-- YOUR ASSIGNMENT --
If a line below contains the word "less", count it; give only the total.

··· TASK MATERIAL

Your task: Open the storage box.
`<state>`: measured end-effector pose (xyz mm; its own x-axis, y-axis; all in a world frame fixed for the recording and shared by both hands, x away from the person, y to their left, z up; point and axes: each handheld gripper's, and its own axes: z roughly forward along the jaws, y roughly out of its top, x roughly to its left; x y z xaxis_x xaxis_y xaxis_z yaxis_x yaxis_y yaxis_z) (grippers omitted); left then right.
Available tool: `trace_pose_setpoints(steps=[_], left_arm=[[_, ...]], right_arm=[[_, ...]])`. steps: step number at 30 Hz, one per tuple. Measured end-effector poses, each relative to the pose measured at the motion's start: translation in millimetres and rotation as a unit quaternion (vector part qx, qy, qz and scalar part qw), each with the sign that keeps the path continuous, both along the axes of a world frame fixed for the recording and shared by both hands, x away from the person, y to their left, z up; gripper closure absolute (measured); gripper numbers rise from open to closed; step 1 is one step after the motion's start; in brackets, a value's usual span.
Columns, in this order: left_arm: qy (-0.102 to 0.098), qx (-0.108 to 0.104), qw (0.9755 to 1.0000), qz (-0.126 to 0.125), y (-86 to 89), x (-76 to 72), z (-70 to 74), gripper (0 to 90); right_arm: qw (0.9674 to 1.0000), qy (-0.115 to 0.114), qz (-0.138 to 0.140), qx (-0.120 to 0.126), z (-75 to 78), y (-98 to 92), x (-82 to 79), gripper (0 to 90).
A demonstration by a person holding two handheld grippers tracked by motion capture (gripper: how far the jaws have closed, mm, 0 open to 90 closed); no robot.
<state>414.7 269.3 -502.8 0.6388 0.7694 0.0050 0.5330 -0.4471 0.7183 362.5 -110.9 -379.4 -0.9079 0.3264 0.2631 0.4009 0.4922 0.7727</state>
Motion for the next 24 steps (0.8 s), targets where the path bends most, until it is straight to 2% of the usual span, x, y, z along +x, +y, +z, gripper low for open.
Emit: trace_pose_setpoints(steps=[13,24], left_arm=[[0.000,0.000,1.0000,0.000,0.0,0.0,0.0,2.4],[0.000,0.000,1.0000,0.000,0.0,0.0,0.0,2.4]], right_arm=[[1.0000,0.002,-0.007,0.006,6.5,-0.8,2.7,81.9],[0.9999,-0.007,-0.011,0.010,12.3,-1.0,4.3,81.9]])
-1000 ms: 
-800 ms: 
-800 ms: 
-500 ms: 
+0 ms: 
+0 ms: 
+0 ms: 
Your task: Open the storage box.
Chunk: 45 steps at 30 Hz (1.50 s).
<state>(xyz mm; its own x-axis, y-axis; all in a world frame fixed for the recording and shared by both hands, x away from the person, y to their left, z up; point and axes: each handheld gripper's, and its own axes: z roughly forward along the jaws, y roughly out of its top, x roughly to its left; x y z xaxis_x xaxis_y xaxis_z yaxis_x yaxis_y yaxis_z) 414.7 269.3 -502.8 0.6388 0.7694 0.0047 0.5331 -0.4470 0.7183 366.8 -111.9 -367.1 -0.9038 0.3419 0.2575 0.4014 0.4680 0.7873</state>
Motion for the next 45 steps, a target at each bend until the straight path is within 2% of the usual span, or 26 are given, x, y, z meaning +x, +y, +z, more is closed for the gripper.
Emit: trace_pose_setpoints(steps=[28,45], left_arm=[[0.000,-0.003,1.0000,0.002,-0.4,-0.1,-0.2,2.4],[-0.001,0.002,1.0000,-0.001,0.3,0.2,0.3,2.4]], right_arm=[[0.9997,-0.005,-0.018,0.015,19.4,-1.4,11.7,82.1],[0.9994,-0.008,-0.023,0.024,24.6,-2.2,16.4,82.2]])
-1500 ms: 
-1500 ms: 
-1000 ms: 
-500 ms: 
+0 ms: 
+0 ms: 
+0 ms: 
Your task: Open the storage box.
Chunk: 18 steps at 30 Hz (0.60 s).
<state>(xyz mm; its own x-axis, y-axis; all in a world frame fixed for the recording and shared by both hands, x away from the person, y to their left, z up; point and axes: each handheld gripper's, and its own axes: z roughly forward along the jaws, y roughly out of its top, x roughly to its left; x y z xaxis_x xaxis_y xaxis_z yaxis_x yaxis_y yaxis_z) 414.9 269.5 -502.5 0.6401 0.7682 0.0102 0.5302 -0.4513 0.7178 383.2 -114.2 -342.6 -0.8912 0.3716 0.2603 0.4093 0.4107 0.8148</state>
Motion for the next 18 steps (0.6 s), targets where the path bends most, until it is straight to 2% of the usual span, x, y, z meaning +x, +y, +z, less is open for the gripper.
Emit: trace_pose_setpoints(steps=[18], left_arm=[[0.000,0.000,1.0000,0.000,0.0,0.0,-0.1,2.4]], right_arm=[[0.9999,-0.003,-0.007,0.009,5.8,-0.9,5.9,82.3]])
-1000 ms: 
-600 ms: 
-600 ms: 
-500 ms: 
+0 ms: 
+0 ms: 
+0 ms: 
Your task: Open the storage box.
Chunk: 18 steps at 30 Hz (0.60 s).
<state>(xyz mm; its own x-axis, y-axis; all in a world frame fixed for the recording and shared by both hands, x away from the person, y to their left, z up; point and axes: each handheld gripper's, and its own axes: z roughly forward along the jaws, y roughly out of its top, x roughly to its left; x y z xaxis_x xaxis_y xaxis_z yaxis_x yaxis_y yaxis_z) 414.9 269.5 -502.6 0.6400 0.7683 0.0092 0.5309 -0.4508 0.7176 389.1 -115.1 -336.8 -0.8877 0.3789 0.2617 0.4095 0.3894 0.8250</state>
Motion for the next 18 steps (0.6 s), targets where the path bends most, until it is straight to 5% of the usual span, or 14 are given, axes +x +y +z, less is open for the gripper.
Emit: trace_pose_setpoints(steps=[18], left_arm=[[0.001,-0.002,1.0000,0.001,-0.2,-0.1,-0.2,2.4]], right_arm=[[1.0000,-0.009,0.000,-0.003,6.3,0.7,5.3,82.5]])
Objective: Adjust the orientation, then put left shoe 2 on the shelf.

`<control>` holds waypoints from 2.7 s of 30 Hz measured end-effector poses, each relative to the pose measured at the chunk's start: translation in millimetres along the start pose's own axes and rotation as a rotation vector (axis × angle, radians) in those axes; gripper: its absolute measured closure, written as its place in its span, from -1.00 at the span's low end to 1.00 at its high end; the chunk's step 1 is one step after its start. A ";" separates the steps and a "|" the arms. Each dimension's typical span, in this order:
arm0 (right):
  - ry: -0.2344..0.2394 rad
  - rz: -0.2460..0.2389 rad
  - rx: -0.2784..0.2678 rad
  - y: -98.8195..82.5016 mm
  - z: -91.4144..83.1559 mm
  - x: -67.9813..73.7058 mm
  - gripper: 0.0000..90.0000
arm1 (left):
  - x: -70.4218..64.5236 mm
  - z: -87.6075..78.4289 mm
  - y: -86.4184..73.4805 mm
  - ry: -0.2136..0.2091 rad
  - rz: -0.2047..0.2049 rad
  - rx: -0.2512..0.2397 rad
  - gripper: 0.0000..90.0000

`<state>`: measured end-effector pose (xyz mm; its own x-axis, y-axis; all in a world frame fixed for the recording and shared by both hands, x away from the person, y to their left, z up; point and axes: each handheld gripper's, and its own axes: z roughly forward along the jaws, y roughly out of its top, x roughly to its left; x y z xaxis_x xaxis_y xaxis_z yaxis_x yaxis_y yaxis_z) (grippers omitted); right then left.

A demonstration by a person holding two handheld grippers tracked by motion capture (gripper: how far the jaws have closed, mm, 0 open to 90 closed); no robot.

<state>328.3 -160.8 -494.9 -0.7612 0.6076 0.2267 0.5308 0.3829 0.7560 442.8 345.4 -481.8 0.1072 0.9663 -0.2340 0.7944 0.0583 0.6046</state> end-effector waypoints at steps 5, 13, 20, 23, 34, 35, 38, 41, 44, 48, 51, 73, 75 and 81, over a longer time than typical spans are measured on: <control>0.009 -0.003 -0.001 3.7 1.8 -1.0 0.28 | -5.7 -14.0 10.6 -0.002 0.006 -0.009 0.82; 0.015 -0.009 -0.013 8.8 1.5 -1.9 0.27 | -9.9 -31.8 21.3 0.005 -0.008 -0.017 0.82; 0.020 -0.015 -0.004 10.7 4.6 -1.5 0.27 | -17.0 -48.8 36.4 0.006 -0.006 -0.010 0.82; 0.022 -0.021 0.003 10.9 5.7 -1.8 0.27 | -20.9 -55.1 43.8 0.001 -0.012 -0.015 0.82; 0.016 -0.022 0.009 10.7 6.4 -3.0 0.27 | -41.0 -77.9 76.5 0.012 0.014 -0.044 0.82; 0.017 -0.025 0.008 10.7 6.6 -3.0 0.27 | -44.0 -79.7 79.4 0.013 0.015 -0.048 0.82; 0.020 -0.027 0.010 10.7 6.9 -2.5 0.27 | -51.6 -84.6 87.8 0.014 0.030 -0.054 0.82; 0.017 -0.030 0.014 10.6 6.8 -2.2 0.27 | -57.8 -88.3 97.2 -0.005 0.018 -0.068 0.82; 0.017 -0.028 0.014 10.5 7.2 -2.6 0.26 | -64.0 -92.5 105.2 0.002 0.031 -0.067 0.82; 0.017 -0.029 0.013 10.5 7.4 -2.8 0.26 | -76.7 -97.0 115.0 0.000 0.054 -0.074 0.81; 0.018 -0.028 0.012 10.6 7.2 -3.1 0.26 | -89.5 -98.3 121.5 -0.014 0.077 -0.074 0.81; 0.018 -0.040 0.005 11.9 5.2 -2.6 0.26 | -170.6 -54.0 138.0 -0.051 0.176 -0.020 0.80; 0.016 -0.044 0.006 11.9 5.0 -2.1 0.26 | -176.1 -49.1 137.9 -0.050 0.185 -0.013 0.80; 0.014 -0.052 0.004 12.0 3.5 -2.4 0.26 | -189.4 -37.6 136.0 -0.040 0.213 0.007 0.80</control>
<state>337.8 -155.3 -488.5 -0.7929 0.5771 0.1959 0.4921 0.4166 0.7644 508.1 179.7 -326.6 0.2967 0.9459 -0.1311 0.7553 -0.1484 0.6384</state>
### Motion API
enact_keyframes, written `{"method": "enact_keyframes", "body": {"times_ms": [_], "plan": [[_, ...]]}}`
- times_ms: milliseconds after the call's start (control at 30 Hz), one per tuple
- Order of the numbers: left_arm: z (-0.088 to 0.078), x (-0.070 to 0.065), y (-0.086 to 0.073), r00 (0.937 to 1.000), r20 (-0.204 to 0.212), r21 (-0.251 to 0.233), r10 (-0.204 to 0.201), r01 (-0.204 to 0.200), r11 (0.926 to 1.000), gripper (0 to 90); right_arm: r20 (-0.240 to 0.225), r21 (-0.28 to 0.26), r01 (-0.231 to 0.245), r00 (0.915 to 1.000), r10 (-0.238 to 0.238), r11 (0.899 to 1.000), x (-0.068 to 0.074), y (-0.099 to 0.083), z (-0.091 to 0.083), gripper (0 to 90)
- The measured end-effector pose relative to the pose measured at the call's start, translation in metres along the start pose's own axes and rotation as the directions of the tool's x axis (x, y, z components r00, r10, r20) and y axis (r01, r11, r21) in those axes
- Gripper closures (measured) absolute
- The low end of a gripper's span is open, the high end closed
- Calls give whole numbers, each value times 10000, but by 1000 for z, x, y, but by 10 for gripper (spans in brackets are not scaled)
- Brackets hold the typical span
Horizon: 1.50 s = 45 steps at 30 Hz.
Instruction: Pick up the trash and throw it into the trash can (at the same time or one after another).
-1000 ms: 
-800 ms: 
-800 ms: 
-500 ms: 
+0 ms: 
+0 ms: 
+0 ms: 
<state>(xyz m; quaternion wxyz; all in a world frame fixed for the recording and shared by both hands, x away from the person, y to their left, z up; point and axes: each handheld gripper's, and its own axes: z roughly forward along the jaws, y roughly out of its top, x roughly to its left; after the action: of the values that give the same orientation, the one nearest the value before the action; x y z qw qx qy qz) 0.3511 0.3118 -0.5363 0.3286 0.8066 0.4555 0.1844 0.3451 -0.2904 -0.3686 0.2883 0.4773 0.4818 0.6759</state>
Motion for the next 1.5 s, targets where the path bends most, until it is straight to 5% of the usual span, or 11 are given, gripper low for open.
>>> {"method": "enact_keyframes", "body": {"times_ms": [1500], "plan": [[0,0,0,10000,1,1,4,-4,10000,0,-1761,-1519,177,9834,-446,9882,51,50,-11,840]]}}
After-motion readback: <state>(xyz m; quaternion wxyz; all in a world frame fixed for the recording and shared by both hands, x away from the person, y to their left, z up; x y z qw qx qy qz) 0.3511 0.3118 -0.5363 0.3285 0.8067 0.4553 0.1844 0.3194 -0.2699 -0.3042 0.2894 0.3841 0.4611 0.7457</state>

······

-- EXPECTED OUTPUT --
2